What New Information Does This Article Contribute?

  • Instantaneous frequency and amplitude modulations, such as those used for radio broadcasting, are present in atrial electrical signals during PersAF.

  • Novel algorithms based on the analysis of instantaneous frequency modulation and instantaneous amplitude modulation using single signals and widely available electrophysiology tools, enable the location of (1) rotational activations and (2) spatiotemporally stable regions that drive PersAF, without costly panoramic multielectrode acquisition systems.

  • Rotational activations are sensitive but not specific to the regions that drive PersAF, and not all rotational activations should, therefore, be targeted for ablation.

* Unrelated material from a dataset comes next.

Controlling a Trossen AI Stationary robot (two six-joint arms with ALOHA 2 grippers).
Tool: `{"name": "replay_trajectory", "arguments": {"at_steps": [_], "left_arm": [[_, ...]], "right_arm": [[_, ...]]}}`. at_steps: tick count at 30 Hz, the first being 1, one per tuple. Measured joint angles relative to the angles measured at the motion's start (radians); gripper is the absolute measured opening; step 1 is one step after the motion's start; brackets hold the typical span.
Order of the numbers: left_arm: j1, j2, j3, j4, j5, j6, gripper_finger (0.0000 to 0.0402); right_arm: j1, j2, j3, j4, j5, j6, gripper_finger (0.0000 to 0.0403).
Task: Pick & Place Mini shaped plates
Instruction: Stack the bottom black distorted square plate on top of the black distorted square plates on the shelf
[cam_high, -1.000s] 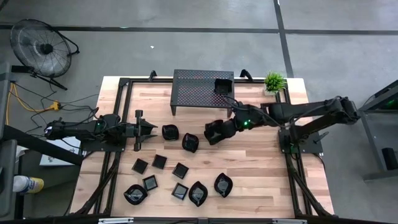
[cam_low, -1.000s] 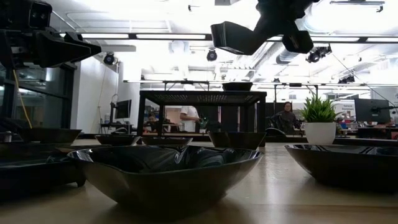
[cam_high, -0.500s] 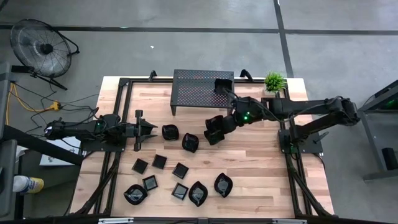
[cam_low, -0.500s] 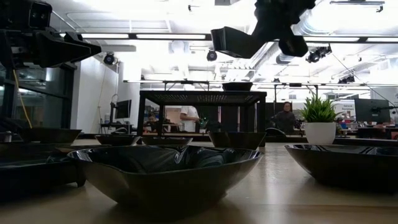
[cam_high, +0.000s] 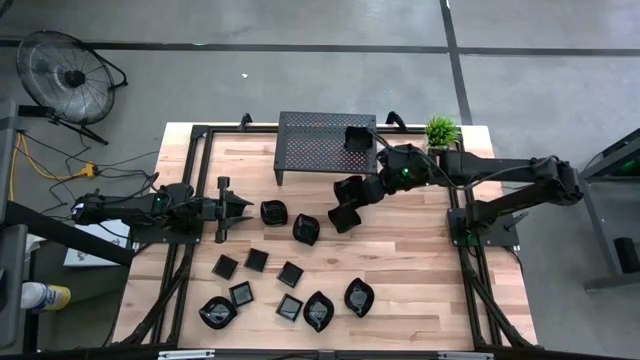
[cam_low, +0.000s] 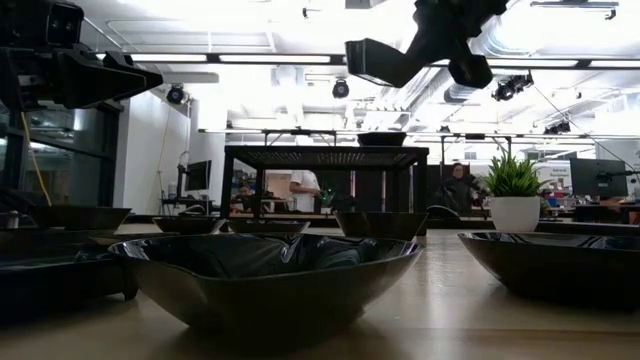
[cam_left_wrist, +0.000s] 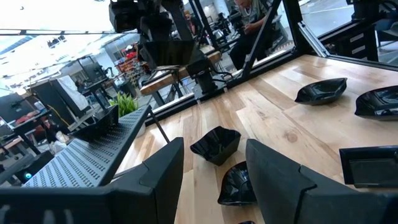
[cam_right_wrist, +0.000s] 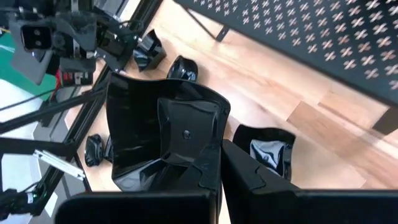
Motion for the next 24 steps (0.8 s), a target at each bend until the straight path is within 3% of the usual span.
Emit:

PersAF remains a challenging clinical scenario with suboptimal outcomes after pulmonary vein isolation. Consequently, costly panoramic multielectrode acquisition systems are being increasingly used (despite some intrinsic technical limitations) to detect and ablate atrial regions allegedly hosting rotational/focal activations. Such regions are targeted regardless of their activation frequency dynamics and often without stringent confirmation of their spatiotemporal stability. Here, we fully disclose novel single-signal algorithms based on instantaneous frequency modulation/instantaneous amplitude modulation that, without costly panoramic multielectrode acquisition systems, locate the footprint of rotational activity and reveal stable leading-driver regions that maintain PersAF. Our completely translational approach included computer simulations, ex vivo optical mapping of PersAF sheep hearts and in vivo electroanatomical mapping + ablation of pigs with long-term self-sustained PersAF. We show that leading-driver regions in pigs were highly stable and that their ablation usually terminated PersAF and prevented its sustainability. Importantly, rotational activations were sensitive but not specific to such leading-driver regions. Further testing in humans showed the potential clinical value of this approach to successfully treat PersAF recurrences in patients with ≥1 previous pulmonary vein isolation procedures. We surmise that the implementation of single-signal instantaneous frequency modulation/instantaneous amplitude modulation algorithms into conventional electroanatomical mapping systems would improve accuracy and make patient-tailored mechanistic procedures for mapping and ablation of PersAF more affordable.